- Venue: Harold's Cross Stadium
- Location: Dublin
- End date: 7 August
- Total prize money: £2,000 (winner)

= 1965 Irish Greyhound Derby =

The 1965 Irish Greyhound Derby took place during July and August with the final being held at Harold's Cross Stadium in Dublin on 7 August 1965.

The winner Ballyowen Chief won £2,000 and was trained by Gay McKenna and owned by Lillie McKenna.

== Final result ==
At Harold's Cross, 7 August (over 525 yards):

| Position | Winner | Breeding | Trap | SP | Time | Trainer |
|---|---|---|---|---|---|---|
| 1st | Ballyowen Chief | Oregon Prince - Earnest Lady | 2 | 5-1 | 29.42 | Gay McKenna |
| 2nd | Tanyard Heather | Oregon Prince - Clonbanin Chariot | 1 | 100-30 | 29.66 | P Cashman |
| 3rd | Hack Up Chieftain | Knock Hill Chieftain - Bunclody Queen | 4 | 100-7 | 29.74 |  |
| unplaced | Fraoc | Knock Hill Chieftain - Corca | 3 | 9-4 |  |  |
| unplaced | Val's Prince | Oregon Prince - Val's Orphan | 6 | 7-2 |  | Paddy Turbridy |
| unplaced | Dorado | Champions Son - Last July | 5 | 8-1 |  |  |

=== Distances ===
3, 1 (lengths)

== Competition Report==
Gay McKenna finally won the Irish Derby with Ballyowen Chief a greyhound he trained for his wife Lillie.
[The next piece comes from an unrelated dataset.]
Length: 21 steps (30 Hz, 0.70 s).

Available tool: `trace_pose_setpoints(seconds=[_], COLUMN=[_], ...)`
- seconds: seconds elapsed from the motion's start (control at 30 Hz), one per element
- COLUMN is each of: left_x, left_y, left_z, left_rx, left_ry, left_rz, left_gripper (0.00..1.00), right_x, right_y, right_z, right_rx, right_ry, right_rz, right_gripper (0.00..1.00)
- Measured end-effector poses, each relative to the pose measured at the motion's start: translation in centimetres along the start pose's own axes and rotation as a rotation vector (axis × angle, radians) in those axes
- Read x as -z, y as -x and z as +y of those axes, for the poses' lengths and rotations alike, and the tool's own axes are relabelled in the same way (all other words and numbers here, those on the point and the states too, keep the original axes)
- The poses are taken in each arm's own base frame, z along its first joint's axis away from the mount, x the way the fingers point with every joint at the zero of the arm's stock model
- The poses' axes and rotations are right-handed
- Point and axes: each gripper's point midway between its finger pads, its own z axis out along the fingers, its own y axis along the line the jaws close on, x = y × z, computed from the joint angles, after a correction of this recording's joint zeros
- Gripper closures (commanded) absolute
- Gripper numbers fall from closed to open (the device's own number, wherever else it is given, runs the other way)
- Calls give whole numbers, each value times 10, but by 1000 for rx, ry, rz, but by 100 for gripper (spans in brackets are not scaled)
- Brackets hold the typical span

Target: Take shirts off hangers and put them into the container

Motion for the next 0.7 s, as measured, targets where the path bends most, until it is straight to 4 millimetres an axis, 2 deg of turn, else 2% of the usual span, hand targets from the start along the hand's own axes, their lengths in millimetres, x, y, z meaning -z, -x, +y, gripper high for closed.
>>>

The McKenna family had gone close in the past with Gay’s father Joe finishing runner up back in 1934. With the prize money for the Irish Derby now at a record £2,000, Gay McKenna kept Ballyowen Chief in his own kennel following the request from his owner Martin Kelly to find a buyer for the greyhound. McKenna's wife Lillie bought the dog and entered him for the Derby.

The competition had started with Monalee King being made ante-post favourite followed by Lovely Chieftain, Clomoney Grand, Ballyowen Chief and Bauhus in a lineup that included 1964 English Greyhound Derby champion Hack Up Chieftain. Hack Up Chieftain available at 20-1 ante post, went fastest in the opening round recording 29.28, just half a length outside of the track record. Ballyowen Chief won in 29.32 and Irish Laurels champion Tanyard Heather in 29.40. Other winners were Clomoney Grand (29.45) and Wise Acre (29.46).

Hack Up Chieftain, went from strength to strength winning well in the second round beating Ballyowen Chief by five lengths in 29.28. Monalee King and Clomoney Grand were both eliminated but Val's Prince and Always Proud won their heats.

In the semi-finals Hack Up Chieftain won again beating Tanyard Heather. Vals Prince defeated Fraoc in the second semi-final decider and the last one was won by Dorado from Ballyowen Chief.

In the final Ballyowen Chief ran a superb race to catch early leader Tanyard Heather and the former eased to a three length victory, Hack up Chieftain was unlucky after finding trouble and ran on strongly for third place.